◆ AIM OF THE EXERCISE ◆
Where does the word "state" appear in the data? Copy every line that holds it.

◆ INFORMATION SUPPLIED ◆
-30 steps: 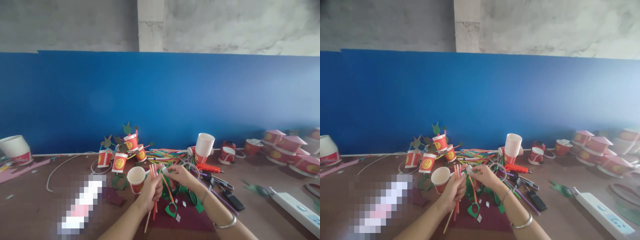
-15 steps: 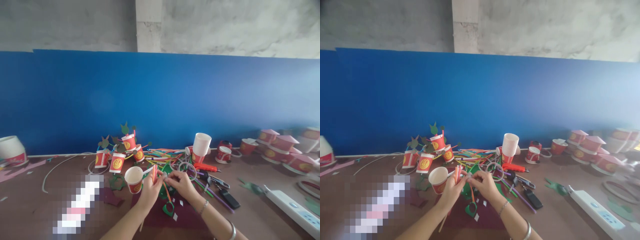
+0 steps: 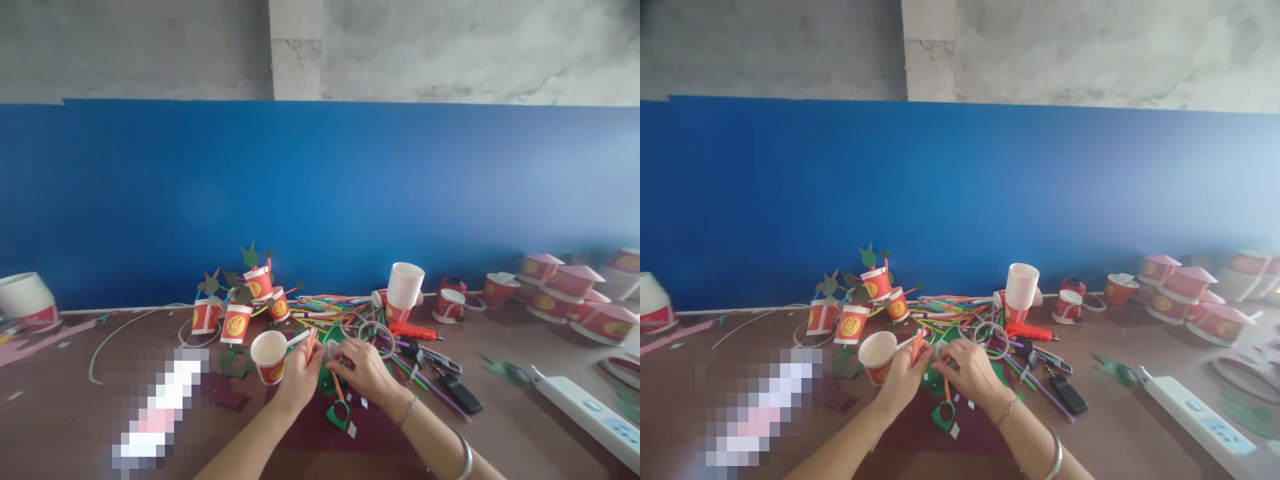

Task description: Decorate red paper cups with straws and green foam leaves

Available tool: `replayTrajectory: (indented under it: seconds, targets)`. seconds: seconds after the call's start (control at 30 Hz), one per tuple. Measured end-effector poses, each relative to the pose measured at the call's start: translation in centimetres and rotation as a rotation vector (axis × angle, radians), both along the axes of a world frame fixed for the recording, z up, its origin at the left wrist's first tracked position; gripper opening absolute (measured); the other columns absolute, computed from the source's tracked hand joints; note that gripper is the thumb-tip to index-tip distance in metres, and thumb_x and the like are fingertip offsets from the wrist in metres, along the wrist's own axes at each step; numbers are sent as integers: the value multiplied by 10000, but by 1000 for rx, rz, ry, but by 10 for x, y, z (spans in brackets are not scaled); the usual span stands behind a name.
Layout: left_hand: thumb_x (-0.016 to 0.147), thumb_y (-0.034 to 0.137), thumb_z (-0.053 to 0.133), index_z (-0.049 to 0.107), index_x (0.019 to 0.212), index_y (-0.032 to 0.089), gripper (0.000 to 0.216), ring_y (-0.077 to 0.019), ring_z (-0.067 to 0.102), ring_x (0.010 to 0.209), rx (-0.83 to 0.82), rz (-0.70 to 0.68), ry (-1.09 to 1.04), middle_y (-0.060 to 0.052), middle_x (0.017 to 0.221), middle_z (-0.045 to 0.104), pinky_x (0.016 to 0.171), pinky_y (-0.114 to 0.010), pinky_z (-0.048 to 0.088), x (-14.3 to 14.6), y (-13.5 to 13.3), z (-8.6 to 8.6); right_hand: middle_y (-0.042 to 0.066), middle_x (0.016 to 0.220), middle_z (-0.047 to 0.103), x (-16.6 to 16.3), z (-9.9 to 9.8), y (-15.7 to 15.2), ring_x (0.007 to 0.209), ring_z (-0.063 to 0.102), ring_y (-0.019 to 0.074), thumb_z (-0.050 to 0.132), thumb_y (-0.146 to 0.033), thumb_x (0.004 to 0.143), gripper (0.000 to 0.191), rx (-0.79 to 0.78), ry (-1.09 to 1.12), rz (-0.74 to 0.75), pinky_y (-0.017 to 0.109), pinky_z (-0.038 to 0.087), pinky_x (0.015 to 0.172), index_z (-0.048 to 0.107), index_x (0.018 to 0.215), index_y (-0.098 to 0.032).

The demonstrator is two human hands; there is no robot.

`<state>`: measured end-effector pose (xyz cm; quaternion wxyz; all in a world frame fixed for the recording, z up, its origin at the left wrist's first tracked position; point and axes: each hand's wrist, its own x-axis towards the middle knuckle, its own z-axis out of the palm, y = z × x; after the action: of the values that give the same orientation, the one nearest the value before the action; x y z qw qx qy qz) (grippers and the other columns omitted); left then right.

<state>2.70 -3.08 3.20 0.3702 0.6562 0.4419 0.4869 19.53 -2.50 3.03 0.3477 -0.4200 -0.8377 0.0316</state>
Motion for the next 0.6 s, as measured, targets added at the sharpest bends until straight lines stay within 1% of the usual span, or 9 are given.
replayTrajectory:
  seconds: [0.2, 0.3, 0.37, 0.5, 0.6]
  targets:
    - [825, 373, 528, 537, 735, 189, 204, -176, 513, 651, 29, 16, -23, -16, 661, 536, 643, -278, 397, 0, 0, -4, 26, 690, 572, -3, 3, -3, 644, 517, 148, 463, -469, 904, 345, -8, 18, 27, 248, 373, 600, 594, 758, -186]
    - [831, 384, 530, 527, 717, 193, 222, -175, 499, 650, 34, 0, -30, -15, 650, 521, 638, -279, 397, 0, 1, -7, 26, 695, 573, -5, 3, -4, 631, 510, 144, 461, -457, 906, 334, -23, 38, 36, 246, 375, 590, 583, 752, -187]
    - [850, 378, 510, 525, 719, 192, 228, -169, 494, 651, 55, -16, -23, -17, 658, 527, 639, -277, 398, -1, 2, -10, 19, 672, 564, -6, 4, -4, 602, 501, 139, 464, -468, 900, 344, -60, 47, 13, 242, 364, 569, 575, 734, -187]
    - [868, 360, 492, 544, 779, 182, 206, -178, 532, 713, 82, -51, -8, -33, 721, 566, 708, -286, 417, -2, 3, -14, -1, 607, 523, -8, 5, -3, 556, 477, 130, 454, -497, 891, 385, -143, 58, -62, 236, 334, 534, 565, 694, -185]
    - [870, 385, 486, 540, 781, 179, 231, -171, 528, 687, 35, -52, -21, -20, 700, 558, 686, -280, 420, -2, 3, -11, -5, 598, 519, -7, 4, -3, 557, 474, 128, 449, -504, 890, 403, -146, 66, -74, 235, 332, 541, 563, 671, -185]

◆ EXERCISE OUTPUT ◆
`<state>`: measured end-effector pose (xyz cm; quaternion wxyz; all in a world frame fixed for the recording, z up, its origin at the left wrist's first tracked position; point and axes: each hand's wrist, its own x-axis towards the middle knuckle, its own z-axis out of the palm, y = z × x; after the action: of the values that give the same orientation, the one nearest the value before the action; x y z qw qx qy qz) (grippers and the other columns omitted); left then right.
<state>2.70 -3.08 3.20 0.3702 0.6562 0.4419 0.4869 19.53 -2.50 3.03 0.3477 -0.4200 -0.8377 0.0316</state>

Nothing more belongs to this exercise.